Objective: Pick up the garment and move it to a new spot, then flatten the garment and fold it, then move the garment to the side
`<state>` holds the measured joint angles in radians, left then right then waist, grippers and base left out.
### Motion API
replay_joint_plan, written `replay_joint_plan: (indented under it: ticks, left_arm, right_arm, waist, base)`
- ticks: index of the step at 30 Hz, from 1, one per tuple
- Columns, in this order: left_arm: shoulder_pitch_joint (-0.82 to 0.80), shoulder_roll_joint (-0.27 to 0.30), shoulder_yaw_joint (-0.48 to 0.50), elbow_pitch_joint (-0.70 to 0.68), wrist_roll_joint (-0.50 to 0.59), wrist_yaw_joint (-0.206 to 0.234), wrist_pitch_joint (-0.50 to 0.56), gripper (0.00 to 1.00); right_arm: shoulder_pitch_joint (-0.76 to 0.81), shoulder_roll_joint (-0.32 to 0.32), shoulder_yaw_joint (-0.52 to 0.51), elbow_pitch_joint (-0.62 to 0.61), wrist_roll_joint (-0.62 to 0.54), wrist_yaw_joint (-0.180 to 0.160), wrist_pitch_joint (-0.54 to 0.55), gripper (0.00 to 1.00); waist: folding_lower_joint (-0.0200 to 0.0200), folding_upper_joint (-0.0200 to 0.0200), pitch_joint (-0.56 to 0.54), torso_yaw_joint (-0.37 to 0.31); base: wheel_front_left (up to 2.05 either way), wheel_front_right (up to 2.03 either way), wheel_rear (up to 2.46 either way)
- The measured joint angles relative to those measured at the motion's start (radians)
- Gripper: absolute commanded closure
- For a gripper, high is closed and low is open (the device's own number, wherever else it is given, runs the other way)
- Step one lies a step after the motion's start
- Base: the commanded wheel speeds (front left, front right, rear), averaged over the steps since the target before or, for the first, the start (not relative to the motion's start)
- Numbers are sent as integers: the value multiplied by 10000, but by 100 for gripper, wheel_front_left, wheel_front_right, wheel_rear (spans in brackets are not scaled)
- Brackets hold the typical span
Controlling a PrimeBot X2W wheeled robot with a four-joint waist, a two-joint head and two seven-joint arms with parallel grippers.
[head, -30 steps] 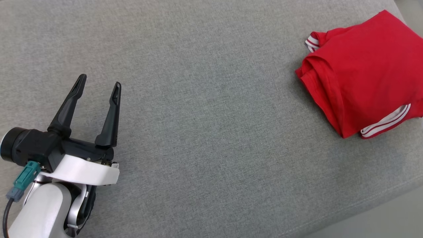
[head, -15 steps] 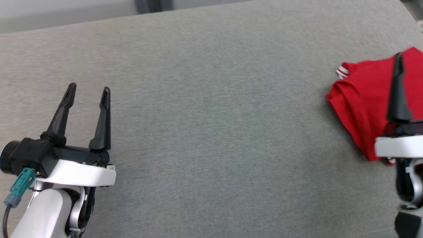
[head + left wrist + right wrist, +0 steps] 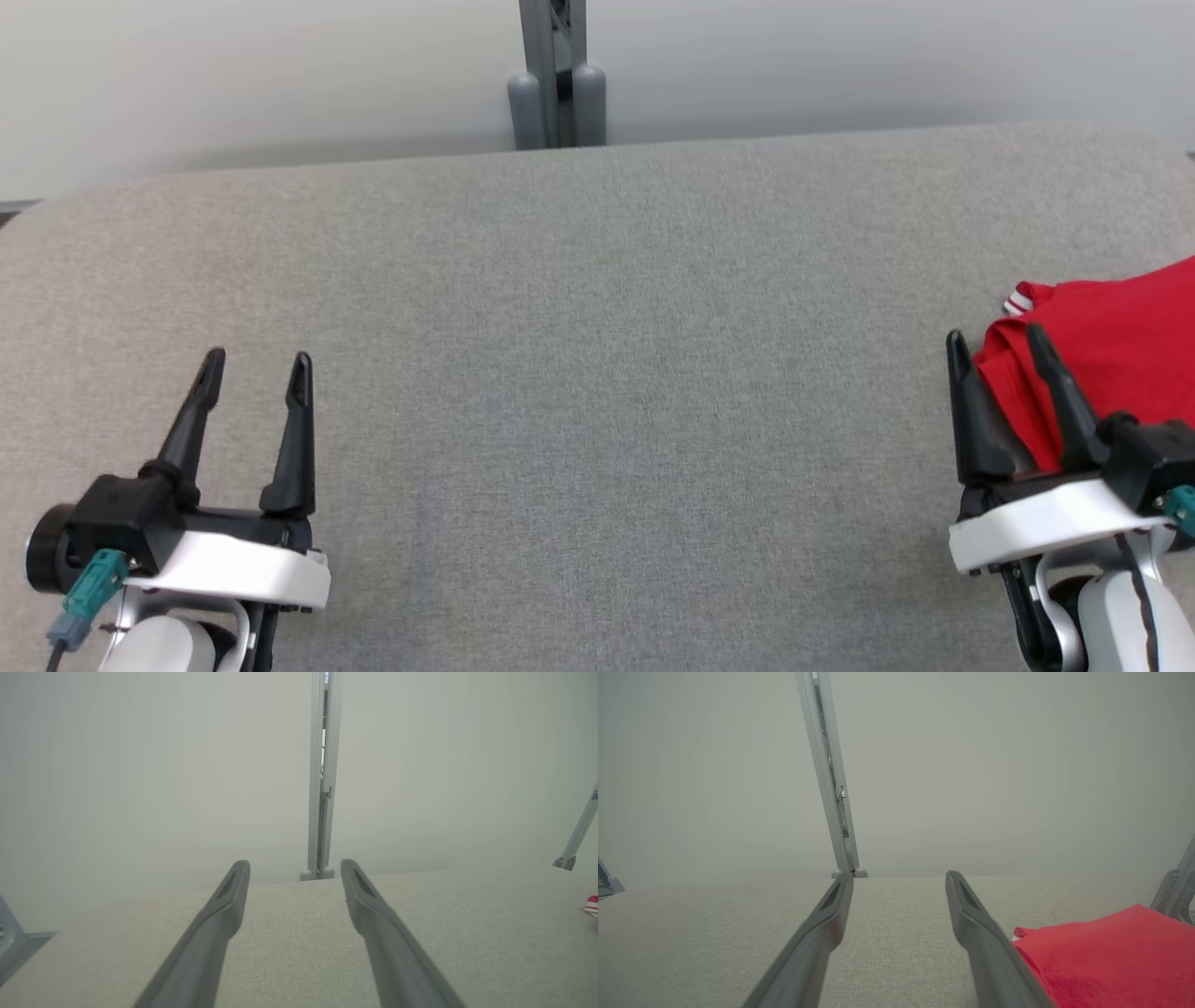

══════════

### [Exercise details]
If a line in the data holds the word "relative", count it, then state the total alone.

### [Answer for the task]
2